(Illustration) L'origine de l'incendie qui a parcouru près de 500 hectares à Générac dans le Gard est a priori «criminelle».
(Illustration) L'origine de l'incendie qui a parcouru près de 500 hectares à Générac dans le Gard est a priori «criminelle». — Franck LODI/SIPA

ENQUETE

Incendie dans le Gard: La piste criminelle privilégiée par les enquêteurs

Selon le procureur de Nîmes, les flammes qui ont ravagé près de 500 hectares, sont le fruit d’un « acte volontaire »

L’origine de l'incendie qui a parcouru près de 500 hectares à Générac dans le Gard est a priori « criminelle » et les enquêteurs privilégient la thèse de « l’acte volontaire », a déclaré le procureur de Nîmes Eric Maurel ce jeudi.

« Les investigations et les premiers résultats de l’enquête permettent d’envisager la piste criminelle », a insisté le représentant du parquet. « Dans un premier temps, on a exclu la cause naturelle. (…) On considère maintenant qu’il s’agit d’un acte volontaire », a poursuivi Eric Maurel, en évoquant « un certain nombre d’éléments matériels sur les lieux ».

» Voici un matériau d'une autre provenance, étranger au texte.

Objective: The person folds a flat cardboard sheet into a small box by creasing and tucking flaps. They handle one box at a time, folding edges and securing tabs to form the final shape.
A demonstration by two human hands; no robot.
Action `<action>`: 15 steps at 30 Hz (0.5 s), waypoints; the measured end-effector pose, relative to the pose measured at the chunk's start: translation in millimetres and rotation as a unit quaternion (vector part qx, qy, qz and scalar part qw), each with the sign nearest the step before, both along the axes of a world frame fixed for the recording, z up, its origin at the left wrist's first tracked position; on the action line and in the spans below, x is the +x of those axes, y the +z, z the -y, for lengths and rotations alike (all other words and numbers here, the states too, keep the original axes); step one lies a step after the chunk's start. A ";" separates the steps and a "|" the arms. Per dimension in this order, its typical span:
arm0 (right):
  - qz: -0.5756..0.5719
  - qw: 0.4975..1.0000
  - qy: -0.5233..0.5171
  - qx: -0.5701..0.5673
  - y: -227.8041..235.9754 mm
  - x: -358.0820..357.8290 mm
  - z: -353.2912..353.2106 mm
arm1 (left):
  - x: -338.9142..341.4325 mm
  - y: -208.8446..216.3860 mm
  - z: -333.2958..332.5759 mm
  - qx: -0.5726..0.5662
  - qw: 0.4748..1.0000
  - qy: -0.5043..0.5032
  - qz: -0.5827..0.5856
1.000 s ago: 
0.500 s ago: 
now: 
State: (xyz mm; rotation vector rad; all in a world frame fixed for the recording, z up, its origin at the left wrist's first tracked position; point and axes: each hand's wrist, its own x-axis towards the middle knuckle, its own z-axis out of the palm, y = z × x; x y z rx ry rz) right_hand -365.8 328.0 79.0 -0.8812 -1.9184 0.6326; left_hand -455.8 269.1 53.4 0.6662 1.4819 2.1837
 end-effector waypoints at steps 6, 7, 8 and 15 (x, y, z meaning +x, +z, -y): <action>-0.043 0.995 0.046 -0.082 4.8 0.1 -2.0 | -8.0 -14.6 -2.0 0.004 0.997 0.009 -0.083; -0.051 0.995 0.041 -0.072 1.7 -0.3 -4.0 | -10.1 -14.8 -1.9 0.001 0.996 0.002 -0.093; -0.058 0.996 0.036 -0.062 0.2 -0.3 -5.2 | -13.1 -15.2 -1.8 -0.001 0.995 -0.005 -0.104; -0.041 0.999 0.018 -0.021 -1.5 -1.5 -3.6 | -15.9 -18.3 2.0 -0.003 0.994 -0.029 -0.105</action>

Le magistrat a précisé qu’une information judiciaire serait confiée dans les jours qui viennent à un juge d’instruction, pour « destruction, dégradation et détérioration de la nature, avec mise en danger d’autrui ». Ces faits sont passibles de la cour d’assises et sont punis d’une peine maximum de 15 ans de réclusion.

Surveillance active maintenue

Cet incendie de Générac ( Gard), qui a parcouru au moins 480 hectares depuis mardi, est « un des incendies les plus violents que nous avons connus depuis le début de la saison estivale », avait déclaré mercredi le ministre de l'Intérieur, Christophe Castaner, sur place.

Dans le secteur, « une surveillance active » va être maintenue toute la nuit de jeudi à vendredi, « tant les risques de reprise sont importants » avec le vent, ont précisé les pompiers du Gard jeudi en fin de journée. 70 pompiers et 15 véhicules sont encore mobilisés pour lutter contre ce sinistre qui a mobilisé jusqu’à 465 personnes au plus fort des flammes. Cet incendie n’a fait aucune victime, même si 190 personnes ont dû être évacuées.

Fermeture des massifs forestiers

Fin juillet, la surface brûlée dans le sud de la France excédait déjà la surface brûlée en 2018, selon le site Prométhée, la base de données officielle des incendies de forêt dans le sud de la France. Selon cette source, qui dépend du préfet de la zone de défense et de sécurité Sud, les incendies ont déjà brûlé 3.935 hectares, contre 3.066 en 2018, et ce pour les 15 départements méditerranéens du sud de la France. Ces chiffres ne tenaient pas encore compte de l’incendie de Générac, dont l’ampleur exacte n’était pas encore connue.

Face aux risques incendie, avec notamment un mistral qui pourrait souffler jusqu’à 70 km/h en rafales, la quasi-totalité des massifs forestiers des Bouches-du-Rhône et du Var seront fermés vendredi, ont annoncé les préfectures de ces deux départements jeudi soir. Dans les Bouches-du-Rhône, sur les 24 massifs forestiers recensés, seuls le Chambremon et le massif de la Sainte-Victoire seront accessibles aux promeneurs et à la circulation.

Dans le Var, seuls deux des neuf massifs du département, le plateau de Canjuers et l’Estérel, ne seront pas placés en risque incendie « très sévère » mais seulement « sévère » vendredi. Les secteurs frappés d’une interdiction totale de se promener, de fumer, d’allumer du feu ou de faire des travaux sont notamment ceux de la Sainte-Baume, des Maures, des Monts Toulonnais, avec notamment le mont Faron, ou des îles d’Hyères. Les limitations sont moindres dans le Vaucluse où l’accès ne sera interdit que dans les Monts du Vaucluse, le Luberon et la Basse-Durance, et ce seulement après 12 heures.